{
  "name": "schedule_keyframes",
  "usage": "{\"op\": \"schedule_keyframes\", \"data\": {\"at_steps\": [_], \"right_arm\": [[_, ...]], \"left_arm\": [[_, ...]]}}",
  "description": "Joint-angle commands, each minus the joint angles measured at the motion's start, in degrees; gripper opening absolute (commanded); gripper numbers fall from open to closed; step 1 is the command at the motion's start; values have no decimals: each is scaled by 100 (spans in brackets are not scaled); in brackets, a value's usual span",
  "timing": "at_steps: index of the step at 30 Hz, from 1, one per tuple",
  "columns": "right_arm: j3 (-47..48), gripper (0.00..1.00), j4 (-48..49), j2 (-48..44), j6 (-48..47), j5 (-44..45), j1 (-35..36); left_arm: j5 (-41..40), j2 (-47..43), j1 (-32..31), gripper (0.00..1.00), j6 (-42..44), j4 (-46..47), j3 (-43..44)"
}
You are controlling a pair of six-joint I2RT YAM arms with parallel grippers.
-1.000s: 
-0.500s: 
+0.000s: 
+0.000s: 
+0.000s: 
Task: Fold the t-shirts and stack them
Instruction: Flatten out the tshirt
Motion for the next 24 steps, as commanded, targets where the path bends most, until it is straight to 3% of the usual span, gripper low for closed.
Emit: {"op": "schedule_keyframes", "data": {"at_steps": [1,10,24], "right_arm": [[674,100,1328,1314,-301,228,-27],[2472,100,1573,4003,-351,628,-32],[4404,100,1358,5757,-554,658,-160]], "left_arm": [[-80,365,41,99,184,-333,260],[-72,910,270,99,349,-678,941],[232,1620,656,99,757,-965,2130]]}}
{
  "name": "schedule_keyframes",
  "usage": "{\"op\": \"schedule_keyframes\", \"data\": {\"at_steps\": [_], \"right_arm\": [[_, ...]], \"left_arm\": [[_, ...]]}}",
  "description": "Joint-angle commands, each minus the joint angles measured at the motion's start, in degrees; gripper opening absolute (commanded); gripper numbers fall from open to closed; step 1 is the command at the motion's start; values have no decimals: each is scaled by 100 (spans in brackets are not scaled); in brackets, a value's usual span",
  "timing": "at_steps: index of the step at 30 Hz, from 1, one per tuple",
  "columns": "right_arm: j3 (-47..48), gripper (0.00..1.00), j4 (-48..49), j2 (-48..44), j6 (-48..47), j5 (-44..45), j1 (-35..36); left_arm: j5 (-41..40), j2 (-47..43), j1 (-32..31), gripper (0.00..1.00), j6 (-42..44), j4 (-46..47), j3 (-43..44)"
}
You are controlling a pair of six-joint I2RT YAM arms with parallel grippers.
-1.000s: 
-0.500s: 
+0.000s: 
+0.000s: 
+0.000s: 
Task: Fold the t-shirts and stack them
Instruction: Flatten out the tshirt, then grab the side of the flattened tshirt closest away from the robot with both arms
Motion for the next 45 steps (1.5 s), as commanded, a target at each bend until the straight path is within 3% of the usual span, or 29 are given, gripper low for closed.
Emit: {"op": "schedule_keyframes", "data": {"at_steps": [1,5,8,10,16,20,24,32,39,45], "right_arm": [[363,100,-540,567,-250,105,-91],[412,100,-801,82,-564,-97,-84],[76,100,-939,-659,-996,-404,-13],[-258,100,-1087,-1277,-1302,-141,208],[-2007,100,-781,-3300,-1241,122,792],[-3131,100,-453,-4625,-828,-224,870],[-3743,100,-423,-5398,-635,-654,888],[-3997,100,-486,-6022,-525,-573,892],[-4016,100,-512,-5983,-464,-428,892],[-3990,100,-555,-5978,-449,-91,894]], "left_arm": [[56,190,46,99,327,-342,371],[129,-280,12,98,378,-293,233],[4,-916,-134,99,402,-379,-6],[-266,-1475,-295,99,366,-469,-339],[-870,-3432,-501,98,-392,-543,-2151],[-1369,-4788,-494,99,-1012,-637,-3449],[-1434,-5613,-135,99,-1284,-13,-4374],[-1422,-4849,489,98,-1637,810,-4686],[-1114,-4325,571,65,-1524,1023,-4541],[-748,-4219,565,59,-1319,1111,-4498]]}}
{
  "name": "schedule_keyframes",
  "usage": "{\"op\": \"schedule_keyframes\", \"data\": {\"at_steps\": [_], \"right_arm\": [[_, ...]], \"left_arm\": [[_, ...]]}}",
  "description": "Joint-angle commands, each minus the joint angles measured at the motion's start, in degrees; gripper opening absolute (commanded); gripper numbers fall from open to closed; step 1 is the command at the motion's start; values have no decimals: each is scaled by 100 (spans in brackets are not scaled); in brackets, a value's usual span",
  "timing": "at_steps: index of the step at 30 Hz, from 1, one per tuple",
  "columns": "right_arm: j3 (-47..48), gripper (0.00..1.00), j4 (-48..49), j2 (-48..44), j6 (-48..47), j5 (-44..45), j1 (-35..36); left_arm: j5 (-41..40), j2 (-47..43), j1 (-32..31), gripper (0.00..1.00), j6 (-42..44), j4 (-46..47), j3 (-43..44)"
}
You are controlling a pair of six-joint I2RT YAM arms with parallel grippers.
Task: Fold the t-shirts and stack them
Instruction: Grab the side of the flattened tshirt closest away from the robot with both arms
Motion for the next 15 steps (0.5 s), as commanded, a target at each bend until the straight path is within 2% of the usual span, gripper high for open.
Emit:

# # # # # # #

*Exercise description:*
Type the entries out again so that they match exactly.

*Written answer:*
{
  "name": "schedule_keyframes",
  "usage": "{\"op\": \"schedule_keyframes\", \"data\": {\"at_steps\": [_], \"right_arm\": [[_, ...]], \"left_arm\": [[_, ...]]}}",
  "description": "Joint-angle commands, each minus the joint angles measured at the motion's start, in degrees; gripper opening absolute (commanded); gripper numbers fall from open to closed; step 1 is the command at the motion's start; values have no decimals: each is scaled by 100 (spans in brackets are not scaled); in brackets, a value's usual span",
  "timing": "at_steps: index of the step at 30 Hz, from 1, one per tuple",
  "columns": "right_arm: j3 (-47..48), gripper (0.00..1.00), j4 (-48..49), j2 (-48..44), j6 (-48..47), j5 (-44..45), j1 (-35..36); left_arm: j5 (-41..40), j2 (-47..43), j1 (-32..31), gripper (0.00..1.00), j6 (-42..44), j4 (-46..47), j3 (-43..44)"
}
You are controlling a pair of six-joint I2RT YAM arms with parallel grippers.
-1.000s: 
-0.500s: 
+0.000s: 
+0.000s: 
+0.000s: 
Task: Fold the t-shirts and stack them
Instruction: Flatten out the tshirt
Motion for the next 24 steps, as commanded, targets where the path bends most, until it is straight to 3% of the usual span, gripper low for closed.
Emit: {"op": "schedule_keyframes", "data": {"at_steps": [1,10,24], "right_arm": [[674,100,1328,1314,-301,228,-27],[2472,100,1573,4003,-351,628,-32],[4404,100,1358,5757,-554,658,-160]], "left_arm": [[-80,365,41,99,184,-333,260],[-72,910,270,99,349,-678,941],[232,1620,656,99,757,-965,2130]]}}
{
  "name": "schedule_keyframes",
  "usage": "{\"op\": \"schedule_keyframes\", \"data\": {\"at_steps\": [_], \"right_arm\": [[_, ...]], \"left_arm\": [[_, ...]]}}",
  "description": "Joint-angle commands, each minus the joint angles measured at the motion's start, in degrees; gripper opening absolute (commanded); gripper numbers fall from open to closed; step 1 is the command at the motion's start; values have no decimals: each is scaled by 100 (spans in brackets are not scaled); in brackets, a value's usual span",
  "timing": "at_steps: index of the step at 30 Hz, from 1, one per tuple",
  "columns": "right_arm: j3 (-47..48), gripper (0.00..1.00), j4 (-48..49), j2 (-48..44), j6 (-48..47), j5 (-44..45), j1 (-35..36); left_arm: j5 (-41..40), j2 (-47..43), j1 (-32..31), gripper (0.00..1.00), j6 (-42..44), j4 (-46..47), j3 (-43..44)"
}
You are controlling a pair of six-joint I2RT YAM arms with parallel grippers.
-1.000s: 
-0.500s: 
+0.000s: 
+0.000s: 
+0.000s: 
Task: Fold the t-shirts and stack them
Instruction: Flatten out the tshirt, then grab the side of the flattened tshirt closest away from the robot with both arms
Motion for the next 45 steps (1.5 s), as commanded, a target at each bend until the straight path is within 3% of the usual span, or 29 are given, gripper low for closed.
Emit: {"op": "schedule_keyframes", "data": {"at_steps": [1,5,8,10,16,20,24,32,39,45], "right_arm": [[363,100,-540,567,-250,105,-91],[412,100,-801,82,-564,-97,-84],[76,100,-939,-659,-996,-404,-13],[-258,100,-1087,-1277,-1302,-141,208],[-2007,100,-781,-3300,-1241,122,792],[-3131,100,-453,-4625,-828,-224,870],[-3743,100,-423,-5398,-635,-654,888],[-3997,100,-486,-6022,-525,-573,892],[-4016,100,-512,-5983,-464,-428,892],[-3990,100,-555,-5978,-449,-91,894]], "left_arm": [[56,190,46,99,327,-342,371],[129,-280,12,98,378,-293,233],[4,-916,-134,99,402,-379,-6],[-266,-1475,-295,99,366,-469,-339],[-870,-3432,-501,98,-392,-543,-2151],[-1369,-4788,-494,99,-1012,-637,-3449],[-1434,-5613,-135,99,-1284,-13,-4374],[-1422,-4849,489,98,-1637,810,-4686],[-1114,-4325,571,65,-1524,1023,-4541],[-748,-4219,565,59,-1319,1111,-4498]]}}
{
  "name": "schedule_keyframes",
  "usage": "{\"op\": \"schedule_keyframes\", \"data\": {\"at_steps\": [_], \"right_arm\": [[_, ...]], \"left_arm\": [[_, ...]]}}",
  "description": "Joint-angle commands, each minus the joint angles measured at the motion's start, in degrees; gripper opening absolute (commanded); gripper numbers fall from open to closed; step 1 is the command at the motion's start; values have no decimals: each is scaled by 100 (spans in brackets are not scaled); in brackets, a value's usual span",
  "timing": "at_steps: index of the step at 30 Hz, from 1, one per tuple",
  "columns": "right_arm: j3 (-47..48), gripper (0.00..1.00), j4 (-48..49), j2 (-48..44), j6 (-48..47), j5 (-44..45), j1 (-35..36); left_arm: j5 (-41..40), j2 (-47..43), j1 (-32..31), gripper (0.00..1.00), j6 (-42..44), j4 (-46..47), j3 (-43..44)"
}
You are controlling a pair of six-joint I2RT YAM arms with parallel grippers.
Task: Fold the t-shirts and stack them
Instruction: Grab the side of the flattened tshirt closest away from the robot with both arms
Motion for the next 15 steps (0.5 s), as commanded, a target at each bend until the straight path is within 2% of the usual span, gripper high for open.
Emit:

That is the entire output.